Le oscure trame di un gruppo di persone, inizialmente poche ma sempre via via più numerose fino ad arrivare alla “modica” cifra di 962 iscritti. Stiamo parlando della Loggia massonica P2, quella famigerata loggia massonica capeggiata dall’oramai scomparso Licio Gelli (15 dicembre 2015). La Loggia P2 (Propaganda 2) risale storicamente al 1877.  In questa Loggia che lo stesso Grande Ordine d’Oriente d’Italia aveva accorpato a sè, figuravano nomi di spicco della politica italiana, dell’esercito, dell’Arma dei Carabinieri, dei servizi segreti, giornalisti e dirigenti di grande aziende. e la sua caratteristica principale fu quella di garantire un’adeguata copertura e segretezza agli iniziati di maggior importanza, sia all’interno che al di fuori dell’organizzazione massonica. Cosa tramava questa loggia massonica, nemmeno una commissione parlamentare riuscì a scoprire il mistero e venne stilato un rapporto nel quale si diceva che la Loggia P2 era “responsabile in termini non giudiziari ma storico-politici, quale essenziale retroterra economico, organizzativo e morale”. In poche parole nessuno di coloro che erano in quella lista poteva essere giudicato solo perchè appartenente ad una Loggia massonica.
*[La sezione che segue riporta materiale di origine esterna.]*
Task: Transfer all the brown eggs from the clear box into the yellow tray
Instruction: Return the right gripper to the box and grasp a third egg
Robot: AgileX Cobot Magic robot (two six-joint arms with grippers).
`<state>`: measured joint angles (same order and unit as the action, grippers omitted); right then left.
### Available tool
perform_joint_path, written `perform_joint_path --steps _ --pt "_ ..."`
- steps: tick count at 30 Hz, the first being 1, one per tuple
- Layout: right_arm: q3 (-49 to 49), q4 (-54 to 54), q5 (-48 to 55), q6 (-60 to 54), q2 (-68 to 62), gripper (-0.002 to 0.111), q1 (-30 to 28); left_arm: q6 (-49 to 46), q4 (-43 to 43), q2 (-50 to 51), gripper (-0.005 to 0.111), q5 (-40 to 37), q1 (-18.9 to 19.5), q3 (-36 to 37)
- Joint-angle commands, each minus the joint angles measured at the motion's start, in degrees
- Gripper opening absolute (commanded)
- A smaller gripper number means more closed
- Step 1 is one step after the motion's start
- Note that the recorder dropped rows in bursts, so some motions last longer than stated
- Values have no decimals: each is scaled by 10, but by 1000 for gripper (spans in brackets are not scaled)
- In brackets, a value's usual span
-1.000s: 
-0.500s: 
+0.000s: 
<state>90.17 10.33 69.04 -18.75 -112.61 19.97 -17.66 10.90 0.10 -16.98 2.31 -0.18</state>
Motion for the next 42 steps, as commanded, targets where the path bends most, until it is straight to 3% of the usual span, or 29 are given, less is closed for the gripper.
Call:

I piani previsti da Gelli, dai maestri e dagli iniziati erano numerosi tra i quali spiccava l’inserimento nell’attività politica di alcuni personaggi appartenenti alla P2, piano chiamato “Rinascita Democratica”, la manovrabilità e la gestione dei principali quotidiani nazionali come il Corriere della Sera e per ultimo, ma non per ultimo il coinvolgimento di Michele Sindona, Roberto Calvi e Umberto Ortolani; in poche parole i faccendieri più “famosi” della storia della Repubblica Italiana, esperti in strategia della tensione, mirata a destabilizzare la struttura democratica del Paese. Le oscure trame non erano solamente di Licio Gelli e dei suoi affiliati perchè alla sua morte e dopo la confisca dei suoi beni, coloro che rimasero impuniti riuscirono a scappare attraverso una rete di “cunicoli” scavati all interno delle strutture politiche, bancarie e finanziarie. Raggiunsero il cosiddetto livello medio della grande piramide delle corporazioni tornando a tramare idee e progetti più grandi di quelli che un tempo erano prerogativa per la P2.